◆ **ASSIGNED TASK**: Your answer is the lines below, exactly, from the one that contains "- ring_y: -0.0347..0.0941" through the one that contains "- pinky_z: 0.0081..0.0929", both included.

Stored items
* * *
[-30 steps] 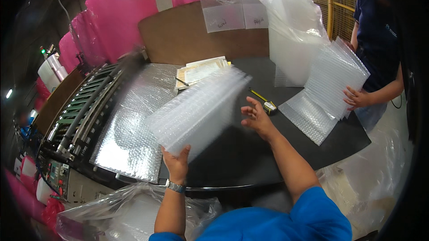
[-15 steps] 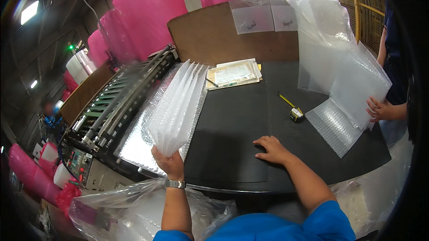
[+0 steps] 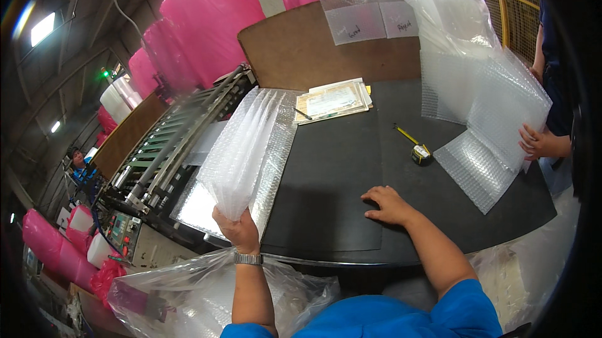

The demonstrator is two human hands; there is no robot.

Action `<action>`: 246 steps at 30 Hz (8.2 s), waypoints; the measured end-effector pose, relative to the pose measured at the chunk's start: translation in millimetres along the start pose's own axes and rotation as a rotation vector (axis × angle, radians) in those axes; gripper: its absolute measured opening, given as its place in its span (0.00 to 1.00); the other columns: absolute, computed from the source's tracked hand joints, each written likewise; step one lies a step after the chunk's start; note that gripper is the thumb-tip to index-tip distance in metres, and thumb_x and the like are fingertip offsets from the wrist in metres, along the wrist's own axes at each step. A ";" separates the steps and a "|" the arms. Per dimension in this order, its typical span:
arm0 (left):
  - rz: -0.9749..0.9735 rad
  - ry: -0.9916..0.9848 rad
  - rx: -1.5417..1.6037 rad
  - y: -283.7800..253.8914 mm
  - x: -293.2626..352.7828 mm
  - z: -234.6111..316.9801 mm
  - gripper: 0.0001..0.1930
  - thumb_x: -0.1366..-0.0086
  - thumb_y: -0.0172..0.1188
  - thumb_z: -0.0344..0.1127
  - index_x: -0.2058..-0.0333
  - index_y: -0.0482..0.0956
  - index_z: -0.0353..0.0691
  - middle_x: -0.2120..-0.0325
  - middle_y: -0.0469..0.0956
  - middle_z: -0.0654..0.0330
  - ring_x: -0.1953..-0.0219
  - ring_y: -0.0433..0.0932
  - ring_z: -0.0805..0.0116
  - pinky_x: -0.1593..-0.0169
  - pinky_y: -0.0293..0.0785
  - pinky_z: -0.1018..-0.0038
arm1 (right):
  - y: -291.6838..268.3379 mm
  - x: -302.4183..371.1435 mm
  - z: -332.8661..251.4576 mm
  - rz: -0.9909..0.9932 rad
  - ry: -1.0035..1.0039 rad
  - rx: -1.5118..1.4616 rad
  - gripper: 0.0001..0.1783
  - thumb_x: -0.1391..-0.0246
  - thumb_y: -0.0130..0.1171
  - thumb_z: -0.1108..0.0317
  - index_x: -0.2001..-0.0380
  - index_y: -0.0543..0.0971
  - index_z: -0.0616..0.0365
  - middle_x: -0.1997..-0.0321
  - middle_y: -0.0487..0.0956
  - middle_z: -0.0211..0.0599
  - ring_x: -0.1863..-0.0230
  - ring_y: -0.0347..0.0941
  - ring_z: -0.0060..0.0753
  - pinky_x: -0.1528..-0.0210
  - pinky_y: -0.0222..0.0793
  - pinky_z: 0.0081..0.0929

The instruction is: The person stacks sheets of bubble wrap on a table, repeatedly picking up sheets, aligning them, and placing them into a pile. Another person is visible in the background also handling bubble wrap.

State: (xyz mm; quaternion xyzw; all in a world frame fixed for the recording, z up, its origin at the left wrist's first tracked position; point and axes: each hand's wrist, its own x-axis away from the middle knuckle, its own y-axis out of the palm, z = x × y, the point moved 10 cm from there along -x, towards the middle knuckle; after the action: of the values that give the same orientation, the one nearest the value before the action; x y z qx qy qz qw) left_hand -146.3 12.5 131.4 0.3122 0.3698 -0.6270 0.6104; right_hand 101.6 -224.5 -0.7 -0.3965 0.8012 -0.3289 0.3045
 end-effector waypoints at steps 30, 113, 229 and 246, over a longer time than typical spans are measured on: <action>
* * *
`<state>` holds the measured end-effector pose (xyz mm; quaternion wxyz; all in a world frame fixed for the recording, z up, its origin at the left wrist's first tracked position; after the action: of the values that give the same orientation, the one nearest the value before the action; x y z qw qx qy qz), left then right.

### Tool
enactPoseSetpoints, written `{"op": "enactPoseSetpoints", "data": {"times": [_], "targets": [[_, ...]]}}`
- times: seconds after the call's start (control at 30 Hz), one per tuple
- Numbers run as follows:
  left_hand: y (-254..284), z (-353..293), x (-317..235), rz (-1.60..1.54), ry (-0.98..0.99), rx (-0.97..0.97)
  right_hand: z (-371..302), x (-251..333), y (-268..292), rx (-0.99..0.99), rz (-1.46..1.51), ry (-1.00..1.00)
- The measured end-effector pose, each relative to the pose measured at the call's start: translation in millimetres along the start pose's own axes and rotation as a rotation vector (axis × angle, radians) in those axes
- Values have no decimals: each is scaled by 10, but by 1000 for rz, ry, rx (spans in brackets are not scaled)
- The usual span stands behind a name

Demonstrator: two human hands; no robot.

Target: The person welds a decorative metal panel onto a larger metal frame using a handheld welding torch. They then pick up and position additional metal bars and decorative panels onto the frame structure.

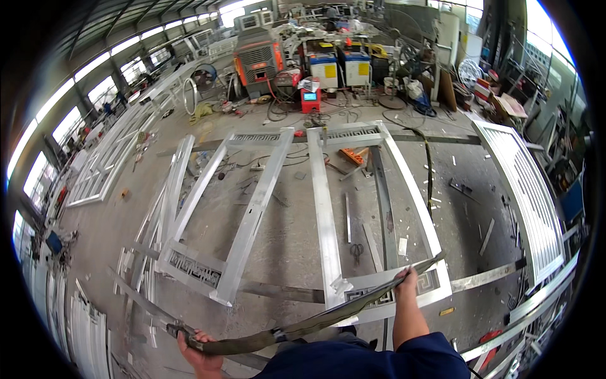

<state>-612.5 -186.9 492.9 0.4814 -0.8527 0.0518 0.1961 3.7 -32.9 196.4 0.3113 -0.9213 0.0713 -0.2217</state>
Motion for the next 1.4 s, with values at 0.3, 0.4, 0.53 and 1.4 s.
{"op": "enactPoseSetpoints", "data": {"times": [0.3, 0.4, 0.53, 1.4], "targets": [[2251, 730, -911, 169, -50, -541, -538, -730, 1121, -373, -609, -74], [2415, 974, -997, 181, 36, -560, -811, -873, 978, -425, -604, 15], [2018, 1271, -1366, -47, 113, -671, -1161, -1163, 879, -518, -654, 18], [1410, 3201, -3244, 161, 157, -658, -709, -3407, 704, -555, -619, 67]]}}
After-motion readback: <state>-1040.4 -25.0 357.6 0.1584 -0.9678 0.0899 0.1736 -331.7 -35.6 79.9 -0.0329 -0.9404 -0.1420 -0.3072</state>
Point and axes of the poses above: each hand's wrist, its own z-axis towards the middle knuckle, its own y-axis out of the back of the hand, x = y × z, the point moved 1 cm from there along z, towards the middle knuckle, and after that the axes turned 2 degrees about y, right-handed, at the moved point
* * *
◆ **SOLVED EXERCISE**:
  - ring_y: -0.0347..0.0941
  - ring_z: -0.0060..0.0753
  - pinky_x: -0.1528..-0.0210
  - pinky_y: -0.0222..0.0793
  - pinky_z: 0.0081..0.0929

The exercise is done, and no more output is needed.